¿Hacia dónde va Venezuela? Difícil preverlo, sobre todo porque los acontecimientos se desarrollan a una velocidad abismal. Sin embargo, al tiempo que suceden hechos de trascendencia, en el país se discuten aspectos y manifestaciones que difícilmente puedan desarrollar algún tipo de cambio significativo en la esfera política de la nación.
El mayor riesgo que se corre es que el asentamiento del totalitarismo continúe. O dicho de otra forma, que las cosas prosigan como están. Al menos en el fondo y en su raíz. Porque si bien se han dado transformaciones en algunas expresiones sociales y económicas, el cariz del chavismo sigue estando presente y por ningún resquicio parece asomar su abandono del poder.
La pregunta del millón de dólares en Venezuela pudiera extrapolarse a qué se necesita para que el chavismo abandone el poder, o por lo menos tienda bases lo suficientemente robustas para creer en su salida en algún punto de la historia próxima. Nadie tiene esta respuesta, y las razones que justifican la permanencia de las autoridades en el poder van desde el misticismo (Venezuela tierra de gracia dominada por el mal que en algún punto será liberada del demonio) hasta el ya consabido ataque entre facciones opositoras para acusarse de colaboracionistas y traidores. Todo ello cabe en el menú de las excusas y justificaciones.
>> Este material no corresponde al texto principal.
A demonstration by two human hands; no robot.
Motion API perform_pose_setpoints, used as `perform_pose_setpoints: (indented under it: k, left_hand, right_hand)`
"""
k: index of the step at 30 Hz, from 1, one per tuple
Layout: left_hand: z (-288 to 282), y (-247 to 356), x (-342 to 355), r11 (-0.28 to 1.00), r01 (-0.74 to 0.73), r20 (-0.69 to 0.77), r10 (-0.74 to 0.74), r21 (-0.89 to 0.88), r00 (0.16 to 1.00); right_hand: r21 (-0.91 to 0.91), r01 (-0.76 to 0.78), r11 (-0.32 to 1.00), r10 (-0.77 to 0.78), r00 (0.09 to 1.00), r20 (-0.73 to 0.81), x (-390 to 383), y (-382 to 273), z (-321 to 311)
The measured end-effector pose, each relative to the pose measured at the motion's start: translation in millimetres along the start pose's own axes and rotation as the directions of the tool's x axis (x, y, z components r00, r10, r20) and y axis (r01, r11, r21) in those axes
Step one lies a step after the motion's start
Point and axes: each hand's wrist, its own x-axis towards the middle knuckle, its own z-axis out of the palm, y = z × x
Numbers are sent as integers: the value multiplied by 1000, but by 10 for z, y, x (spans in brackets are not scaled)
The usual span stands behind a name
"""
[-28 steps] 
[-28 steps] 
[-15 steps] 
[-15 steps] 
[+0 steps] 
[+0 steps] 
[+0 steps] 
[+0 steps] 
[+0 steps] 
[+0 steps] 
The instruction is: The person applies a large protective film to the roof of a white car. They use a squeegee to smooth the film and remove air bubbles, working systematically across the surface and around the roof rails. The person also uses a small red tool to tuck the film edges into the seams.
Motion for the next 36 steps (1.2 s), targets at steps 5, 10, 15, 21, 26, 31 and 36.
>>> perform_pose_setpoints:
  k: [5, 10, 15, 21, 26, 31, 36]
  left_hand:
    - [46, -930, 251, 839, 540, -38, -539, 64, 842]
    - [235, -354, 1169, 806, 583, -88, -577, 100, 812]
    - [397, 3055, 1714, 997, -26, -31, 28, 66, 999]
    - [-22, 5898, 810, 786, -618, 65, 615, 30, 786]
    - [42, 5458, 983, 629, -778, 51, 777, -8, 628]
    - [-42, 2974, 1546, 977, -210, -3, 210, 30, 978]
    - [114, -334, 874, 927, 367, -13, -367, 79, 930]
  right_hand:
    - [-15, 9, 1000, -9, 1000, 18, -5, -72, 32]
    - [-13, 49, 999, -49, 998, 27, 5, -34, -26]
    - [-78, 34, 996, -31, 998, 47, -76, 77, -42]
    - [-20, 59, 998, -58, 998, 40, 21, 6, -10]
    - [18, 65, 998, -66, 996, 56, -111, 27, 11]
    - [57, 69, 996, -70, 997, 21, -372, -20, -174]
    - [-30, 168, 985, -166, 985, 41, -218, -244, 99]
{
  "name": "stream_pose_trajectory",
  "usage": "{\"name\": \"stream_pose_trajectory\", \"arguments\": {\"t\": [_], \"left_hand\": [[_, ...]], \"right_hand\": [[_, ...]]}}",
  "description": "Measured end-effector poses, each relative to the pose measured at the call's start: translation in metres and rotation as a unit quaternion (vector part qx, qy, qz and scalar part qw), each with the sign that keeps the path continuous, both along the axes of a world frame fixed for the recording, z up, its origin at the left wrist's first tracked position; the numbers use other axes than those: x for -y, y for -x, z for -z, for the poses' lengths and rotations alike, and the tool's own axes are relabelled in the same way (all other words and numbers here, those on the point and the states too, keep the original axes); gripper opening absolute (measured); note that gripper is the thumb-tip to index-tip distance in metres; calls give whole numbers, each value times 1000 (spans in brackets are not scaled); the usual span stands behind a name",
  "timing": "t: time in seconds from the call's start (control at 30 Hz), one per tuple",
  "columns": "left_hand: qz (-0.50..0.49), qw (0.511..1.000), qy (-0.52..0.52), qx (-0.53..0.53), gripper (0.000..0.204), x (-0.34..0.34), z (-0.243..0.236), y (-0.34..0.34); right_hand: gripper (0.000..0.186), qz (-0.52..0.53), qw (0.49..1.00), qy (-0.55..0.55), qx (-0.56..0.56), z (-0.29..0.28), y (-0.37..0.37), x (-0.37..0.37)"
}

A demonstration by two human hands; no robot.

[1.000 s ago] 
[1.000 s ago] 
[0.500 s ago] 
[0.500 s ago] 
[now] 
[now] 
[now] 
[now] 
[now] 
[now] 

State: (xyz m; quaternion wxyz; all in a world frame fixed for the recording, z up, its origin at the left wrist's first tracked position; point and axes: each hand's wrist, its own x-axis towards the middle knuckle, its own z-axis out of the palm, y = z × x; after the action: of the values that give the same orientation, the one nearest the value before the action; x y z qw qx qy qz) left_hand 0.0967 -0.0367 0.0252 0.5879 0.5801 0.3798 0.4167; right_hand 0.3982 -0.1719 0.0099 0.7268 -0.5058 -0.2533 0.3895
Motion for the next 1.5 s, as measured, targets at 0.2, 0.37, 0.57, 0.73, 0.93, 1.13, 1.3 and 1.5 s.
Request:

Lo que sí parece ser cierto es que al chavismo cada vez menos le importa respetar las formas y apariencias. Las últimas maniobras orientadas a desmantelar las dirigencias de los partidos políticos, así como el uso de los órganos del Tribunal Supremo de Justicia (o lo que medianamente todavía quede de él, como quiera verse), así como cualquier reforma electoral de cara a las próximas votaciones que en algún punto de la historia se celebrarán, no hacen sino reafirmar que la coalición de poder proseguirá su conquista de facto, a la par que ningún elemento interno parece tener una fuerza medianamente significativa para detenerlo.
Salvo que suceda un evento imprevisto, la coalición de poder mantendrá su estado de dominación en el país durante mucho más tiempo, siempre que sea lo suficientemente ágil en mantener los equilibrios de las cuales pende. Claro está, sin embargo, que como toda organización que nace de la ausencia de bases institucionales robustas, la coalición puede desintegrarse a pesar de su aparente fortaleza, especialmente porque los desequilibrios financieros y macroeconómicos no son capaces de asegurar que la repartición de ingresos complazca todas las agendas que se encuentran en el tapete.
Dicho de otro modo, ¿pueden las actividades ilegítimas representar una cantidad suficiente de ingresos para colmar todo el apetito de los agentes del poder? ¿Puede ello hacerse además en un Estado en el que cada vez más se le desdibujan los contornos de su propia condición? Por otro lado, quien lleva la peor parte sin duda alguna es la oposición, la cual tendrá que maniobrar su continuidad en algunas posiciones de poder —hasta nuevo aviso— sobre la base de argumentos y tecnicismos legales hasta ahora inéditos en la historia del país, y con ello, capaces de tener consecuencias hasta ahora desconocidas para la vida política del país.
Lo cierto del caso es que la pandemia parece haber acelerado el deterioro de Venezuela, además de haber frenado o al menos repensado buena parte de los ajustes y “reformas” que las autoridades habían comenzado a desarrollar desde el año pasado. Con ello, el riesgo de retomar controles, atacar a la propiedad y al empresario, buscar chivos expiatorios en el sector privado que sean los causantes de los males del país surge de nuevo. Y surge en un contexto de mayor pobreza, con la válvula de escape de la emigración seriamente limitada y afectada por el coronavirus (y con ella sus remesas), y por supuesto con el peligro de salud pública que representa abrir la actividad económica en Venezuela sin contar con la infraestructura necesaria para paliar todo el tema que implica el coronavirus de forma masiva. Mal presagio.
Entretanto, el país parece vivir un loop entre el victimismo y la denuncia opositora, el dilema del qué hacer, del votar o no votar, mientras que el chavismo tiene una premisa clara: mantener el poder mientras haya vida, y después legarlo a la nueva generación chavista, como en una dinastía del antiguo oriente. Hasta ahora llevan dos décadas. ¿Cuántas más vendrán? Los tiempos de la vida de los hombres no coinciden con los de la vida del país.